Он даже голову не повернул, не сообразил, что сказанное может как-то его касаться; кажется, просто не считал заполнивших огромный аэропорт людей в достаточной степени настоящими, чтобы среди них могли отыскаться знакомые, способные вспомнить, узнать и зачем-то окликнуть по имени такого же ненастоящего, наскоро овеществленного и добавленного в толпу для количества, его.

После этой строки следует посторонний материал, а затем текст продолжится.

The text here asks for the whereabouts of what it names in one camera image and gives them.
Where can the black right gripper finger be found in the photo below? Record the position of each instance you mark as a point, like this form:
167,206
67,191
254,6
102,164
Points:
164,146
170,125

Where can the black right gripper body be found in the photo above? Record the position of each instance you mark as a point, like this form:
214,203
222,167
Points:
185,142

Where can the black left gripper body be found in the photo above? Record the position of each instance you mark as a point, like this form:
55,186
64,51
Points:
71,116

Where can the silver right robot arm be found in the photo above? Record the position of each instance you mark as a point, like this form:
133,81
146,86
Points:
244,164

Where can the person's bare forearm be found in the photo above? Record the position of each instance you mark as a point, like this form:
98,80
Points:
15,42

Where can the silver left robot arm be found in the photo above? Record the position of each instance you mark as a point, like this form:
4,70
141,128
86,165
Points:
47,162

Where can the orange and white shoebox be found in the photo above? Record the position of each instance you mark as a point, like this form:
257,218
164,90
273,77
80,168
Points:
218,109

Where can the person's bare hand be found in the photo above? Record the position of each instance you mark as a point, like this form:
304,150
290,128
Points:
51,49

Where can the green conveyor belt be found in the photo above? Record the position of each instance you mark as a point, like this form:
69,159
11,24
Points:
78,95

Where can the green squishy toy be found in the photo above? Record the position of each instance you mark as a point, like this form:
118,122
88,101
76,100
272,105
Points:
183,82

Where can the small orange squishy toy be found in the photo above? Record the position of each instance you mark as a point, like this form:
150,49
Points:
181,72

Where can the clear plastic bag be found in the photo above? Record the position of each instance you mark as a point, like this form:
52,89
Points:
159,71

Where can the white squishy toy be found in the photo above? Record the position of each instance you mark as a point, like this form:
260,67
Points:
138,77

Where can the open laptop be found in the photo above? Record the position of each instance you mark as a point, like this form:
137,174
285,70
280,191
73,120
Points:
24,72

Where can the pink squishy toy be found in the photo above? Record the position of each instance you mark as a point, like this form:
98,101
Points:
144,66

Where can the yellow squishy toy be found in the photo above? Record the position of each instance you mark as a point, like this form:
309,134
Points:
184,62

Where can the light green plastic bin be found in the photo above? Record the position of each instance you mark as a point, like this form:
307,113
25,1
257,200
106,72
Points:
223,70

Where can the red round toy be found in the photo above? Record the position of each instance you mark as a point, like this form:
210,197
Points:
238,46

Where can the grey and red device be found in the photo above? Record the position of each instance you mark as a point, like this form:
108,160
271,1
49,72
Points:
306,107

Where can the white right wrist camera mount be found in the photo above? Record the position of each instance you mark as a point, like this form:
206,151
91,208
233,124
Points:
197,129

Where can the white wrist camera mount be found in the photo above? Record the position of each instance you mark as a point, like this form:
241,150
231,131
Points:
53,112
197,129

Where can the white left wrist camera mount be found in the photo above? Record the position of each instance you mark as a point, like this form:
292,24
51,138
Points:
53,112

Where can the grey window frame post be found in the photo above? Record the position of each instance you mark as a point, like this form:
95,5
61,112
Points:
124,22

– Даничка, – повторила маленькая кудрявая женщина, на этот раз утвердительно. Осторожно коснулась запястья сухими прохладными пальцами, и вот тогда он ее узнал. И сказал: «Дора». И зачем-то повторил: «Дора, Дора», – то ли упиваясь возможностью снова называть ее по имени, то ли просто убеждая себя, ошалевшего от усталости, с каменной головой и огненным телом, в реальности происходящего. «В реальности»! Господи, какая может быть «реальность», если рядом стоит самая настоящая Дора. Даже не смешно.
Так и стояли, глядя друг на друга одинаково круглыми от удивления глазами; у Доры глаза были серо-зеленые, очень светлые, прозрачные, как вода у берега. Холодная озерная вода.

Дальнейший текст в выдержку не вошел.